• Instructions to follow:
Pictures aside, each record should be reproduced exactly.

• Stored dataset items:
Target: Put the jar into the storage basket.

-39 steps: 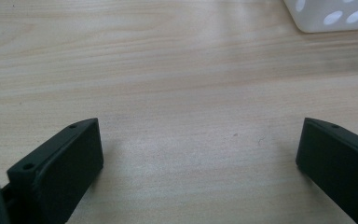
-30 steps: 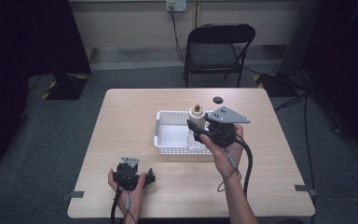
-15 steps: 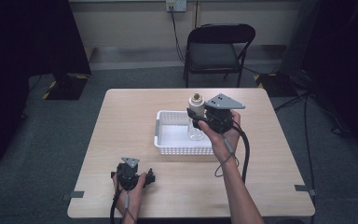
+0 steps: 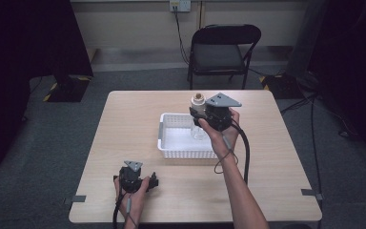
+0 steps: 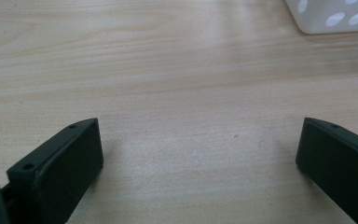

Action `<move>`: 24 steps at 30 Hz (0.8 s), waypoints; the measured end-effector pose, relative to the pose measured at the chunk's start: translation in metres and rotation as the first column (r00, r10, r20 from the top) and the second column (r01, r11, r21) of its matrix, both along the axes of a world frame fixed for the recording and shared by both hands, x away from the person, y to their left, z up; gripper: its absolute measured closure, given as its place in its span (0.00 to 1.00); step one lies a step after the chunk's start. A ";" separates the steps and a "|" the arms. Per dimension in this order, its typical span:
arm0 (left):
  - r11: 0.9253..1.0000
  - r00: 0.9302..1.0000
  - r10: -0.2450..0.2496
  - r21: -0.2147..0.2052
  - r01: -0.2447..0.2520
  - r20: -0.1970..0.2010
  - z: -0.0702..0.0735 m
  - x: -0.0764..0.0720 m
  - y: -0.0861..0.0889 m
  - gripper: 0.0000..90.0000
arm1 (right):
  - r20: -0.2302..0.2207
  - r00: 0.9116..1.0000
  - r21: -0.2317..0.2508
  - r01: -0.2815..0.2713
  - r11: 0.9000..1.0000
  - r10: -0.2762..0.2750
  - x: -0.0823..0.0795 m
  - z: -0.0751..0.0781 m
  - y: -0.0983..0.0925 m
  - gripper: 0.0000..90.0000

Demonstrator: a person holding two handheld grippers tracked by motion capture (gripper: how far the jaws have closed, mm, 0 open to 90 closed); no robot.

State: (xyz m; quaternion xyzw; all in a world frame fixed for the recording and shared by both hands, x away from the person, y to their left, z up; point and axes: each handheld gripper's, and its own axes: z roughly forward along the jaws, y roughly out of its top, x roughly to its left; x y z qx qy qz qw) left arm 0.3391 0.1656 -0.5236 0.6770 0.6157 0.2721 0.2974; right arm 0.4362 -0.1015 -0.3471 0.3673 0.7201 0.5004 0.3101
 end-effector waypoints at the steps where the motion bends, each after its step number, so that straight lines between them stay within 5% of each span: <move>1: 1.000 1.000 0.000 0.000 0.000 0.000 0.000 0.000 0.000 0.00 | -0.001 1.000 0.002 0.004 1.000 -0.004 0.002 -0.002 0.000 0.51; 12: 1.000 1.000 -0.001 0.001 0.001 0.000 0.000 0.000 0.000 0.00 | 0.004 1.000 0.020 0.011 1.000 -0.011 0.015 -0.029 0.005 0.51; 24: 1.000 1.000 0.000 0.001 0.000 0.000 0.000 0.000 0.000 0.00 | -0.062 0.997 0.018 0.049 0.999 -0.048 0.028 -0.063 0.008 0.51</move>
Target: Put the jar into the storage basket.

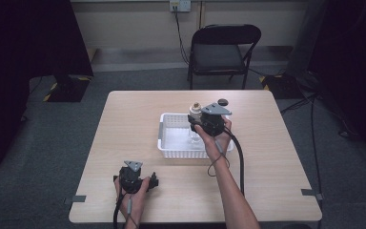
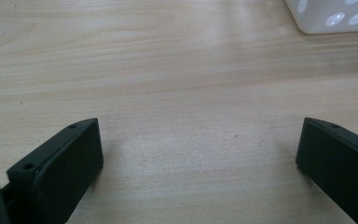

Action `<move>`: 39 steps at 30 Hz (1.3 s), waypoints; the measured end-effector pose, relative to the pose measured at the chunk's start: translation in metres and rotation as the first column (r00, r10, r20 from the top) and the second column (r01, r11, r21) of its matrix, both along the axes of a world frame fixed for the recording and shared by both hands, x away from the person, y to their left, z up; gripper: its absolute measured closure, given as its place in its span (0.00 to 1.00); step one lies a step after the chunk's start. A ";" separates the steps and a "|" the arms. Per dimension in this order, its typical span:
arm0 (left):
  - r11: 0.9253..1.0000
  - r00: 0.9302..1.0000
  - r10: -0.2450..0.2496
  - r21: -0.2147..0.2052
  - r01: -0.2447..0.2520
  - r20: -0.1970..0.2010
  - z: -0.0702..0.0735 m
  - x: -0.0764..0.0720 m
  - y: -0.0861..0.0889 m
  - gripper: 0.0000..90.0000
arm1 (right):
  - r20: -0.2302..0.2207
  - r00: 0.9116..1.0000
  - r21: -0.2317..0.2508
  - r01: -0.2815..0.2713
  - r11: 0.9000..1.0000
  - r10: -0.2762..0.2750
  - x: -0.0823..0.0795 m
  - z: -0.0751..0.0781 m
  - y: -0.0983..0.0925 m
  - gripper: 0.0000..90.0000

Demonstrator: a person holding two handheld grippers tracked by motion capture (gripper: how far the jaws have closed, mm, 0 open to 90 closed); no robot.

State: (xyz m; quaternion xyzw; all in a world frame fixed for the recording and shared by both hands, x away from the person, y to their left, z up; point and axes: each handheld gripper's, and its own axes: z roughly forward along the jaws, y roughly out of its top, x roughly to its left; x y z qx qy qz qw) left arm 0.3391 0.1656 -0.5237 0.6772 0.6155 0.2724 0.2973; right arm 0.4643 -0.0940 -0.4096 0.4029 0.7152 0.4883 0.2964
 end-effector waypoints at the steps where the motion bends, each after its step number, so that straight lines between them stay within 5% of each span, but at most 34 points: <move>1: 1.000 1.000 0.000 0.000 0.000 0.000 0.000 0.000 0.000 0.00 | -0.003 1.000 -0.002 0.007 1.000 -0.007 0.001 -0.002 0.000 0.51; 12: 1.000 1.000 0.000 0.000 0.000 0.000 0.000 0.000 0.000 0.00 | -0.025 1.000 -0.005 0.019 1.000 -0.019 0.006 -0.021 0.003 0.50; 39: 1.000 1.000 0.000 0.000 0.000 0.000 0.000 0.000 0.000 0.00 | -0.050 0.999 0.000 0.007 1.000 -0.007 0.000 -0.022 -0.003 0.49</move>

• Reply:
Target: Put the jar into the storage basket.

-39 steps: 
-30 steps: 
-15 steps: 
+0 steps: 
+0 steps: 

Action `<move>`: 24 steps at 30 Hz (0.8 s), waypoints; the measured end-effector pose, relative to the pose measured at the chunk's start: translation in metres and rotation as the first column (r00, r10, r20 from the top) and the second column (r01, r11, r21) of its matrix, both along the axes of a world frame fixed for the recording and shared by both hands, x away from the person, y to their left, z up; gripper: its absolute measured closure, given as its place in its span (0.00 to 1.00); step one lies a step after the chunk's start. A ";" separates the steps and a "|" the arms. Per dimension in this order, its typical span:
arm0 (left):
  - r11: 0.9253..1.0000
  - r00: 0.9302..1.0000
  - r10: -0.2450..0.2496
  - r21: -0.2147..0.2052
  - r01: -0.2447..0.2520
  - r20: -0.1970..0.2010
  - z: -0.0702..0.0735 m
  - x: -0.0764..0.0720 m
  - y: -0.0861..0.0889 m
  - gripper: 0.0000..90.0000
arm1 (right):
  - r20: -0.2302..0.2207
  - r00: 0.9116..1.0000
  - r21: -0.2317..0.2508
  - r01: -0.2815..0.2713
  - r11: 0.9000..1.0000
  - r10: -0.2762..0.2750
  - x: -0.0823..0.0795 m
  - z: -0.0751..0.0781 m
  - y: -0.0983..0.0925 m
  - gripper: 0.0000..90.0000

Demonstrator: a person holding two handheld grippers tracked by motion capture (gripper: how far the jaws have closed, mm, 0 open to 90 closed); no robot.

State: (xyz m; quaternion xyzw; all in a world frame fixed for the recording and shared by both hands, x away from the person, y to their left, z up; point and axes: each handheld gripper's, and its own axes: z roughly forward along the jaws, y roughly out of its top, x roughly to its left; x y z qx qy qz qw) left arm 0.3391 0.1656 -0.5236 0.6770 0.6157 0.2721 0.2974; right arm 0.4362 -0.1015 -0.3471 0.3673 0.7201 0.5004 0.3101
 end-effector waypoints at the steps where the motion bends, each after its step number, so that straight lines between them stay within 5% of each span: <move>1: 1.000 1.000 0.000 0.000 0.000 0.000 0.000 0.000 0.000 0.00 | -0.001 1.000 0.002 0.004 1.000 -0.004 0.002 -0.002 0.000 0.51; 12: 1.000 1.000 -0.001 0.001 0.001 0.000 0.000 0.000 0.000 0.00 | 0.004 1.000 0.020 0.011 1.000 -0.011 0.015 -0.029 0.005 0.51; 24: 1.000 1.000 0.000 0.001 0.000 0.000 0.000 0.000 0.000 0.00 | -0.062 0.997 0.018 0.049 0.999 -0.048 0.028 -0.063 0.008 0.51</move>
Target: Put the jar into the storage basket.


Action `<move>`: 39 steps at 30 Hz (1.3 s), waypoints; the measured end-effector pose, relative to the pose measured at the chunk's start: translation in metres and rotation as the first column (r00, r10, r20 from the top) and the second column (r01, r11, r21) of its matrix, both along the axes of a world frame fixed for the recording and shared by both hands, x away from the person, y to their left, z up; gripper: its absolute measured closure, given as its place in its span (0.00 to 1.00); step one lies a step after the chunk's start. A ";" separates the steps and a "|" the arms. Per dimension in this order, its typical span:
arm0 (left):
  - r11: 0.9253..1.0000
  - r00: 0.9302..1.0000
  - r10: -0.2450..0.2496
  - r21: -0.2147..0.2052
  - r01: -0.2447..0.2520
  - r20: -0.1970..0.2010
  - z: -0.0702..0.0735 m
  - x: -0.0764..0.0720 m
  - y: -0.0861..0.0889 m
  - gripper: 0.0000..90.0000
arm1 (right):
  - r20: -0.2302..0.2207
  - r00: 0.9116..1.0000
  - r21: -0.2317..0.2508
  - r01: -0.2815..0.2713
  - r11: 0.9000..1.0000
  - r10: -0.2762..0.2750
  - x: -0.0823..0.0795 m
  - z: -0.0751..0.0781 m
  - y: -0.0983..0.0925 m
  - gripper: 0.0000..90.0000

Demonstrator: a person holding two handheld grippers tracked by motion capture (gripper: how far the jaws have closed, mm, 0 open to 90 closed); no robot.

State: (xyz m; quaternion xyzw; all in a world frame fixed for the recording and shared by both hands, x away from the person, y to their left, z up; point and axes: each handheld gripper's, and its own axes: z roughly forward along the jaws, y roughly out of its top, x roughly to its left; x y z qx qy qz qw) left arm 0.3391 0.1656 -0.5237 0.6772 0.6155 0.2724 0.2973; right arm 0.4643 -0.0940 -0.4096 0.4029 0.7152 0.4883 0.2964
 end-effector waypoints at the steps where the motion bends, each after its step number, so that straight lines between them stay within 5% of each span, but at most 34 points: <move>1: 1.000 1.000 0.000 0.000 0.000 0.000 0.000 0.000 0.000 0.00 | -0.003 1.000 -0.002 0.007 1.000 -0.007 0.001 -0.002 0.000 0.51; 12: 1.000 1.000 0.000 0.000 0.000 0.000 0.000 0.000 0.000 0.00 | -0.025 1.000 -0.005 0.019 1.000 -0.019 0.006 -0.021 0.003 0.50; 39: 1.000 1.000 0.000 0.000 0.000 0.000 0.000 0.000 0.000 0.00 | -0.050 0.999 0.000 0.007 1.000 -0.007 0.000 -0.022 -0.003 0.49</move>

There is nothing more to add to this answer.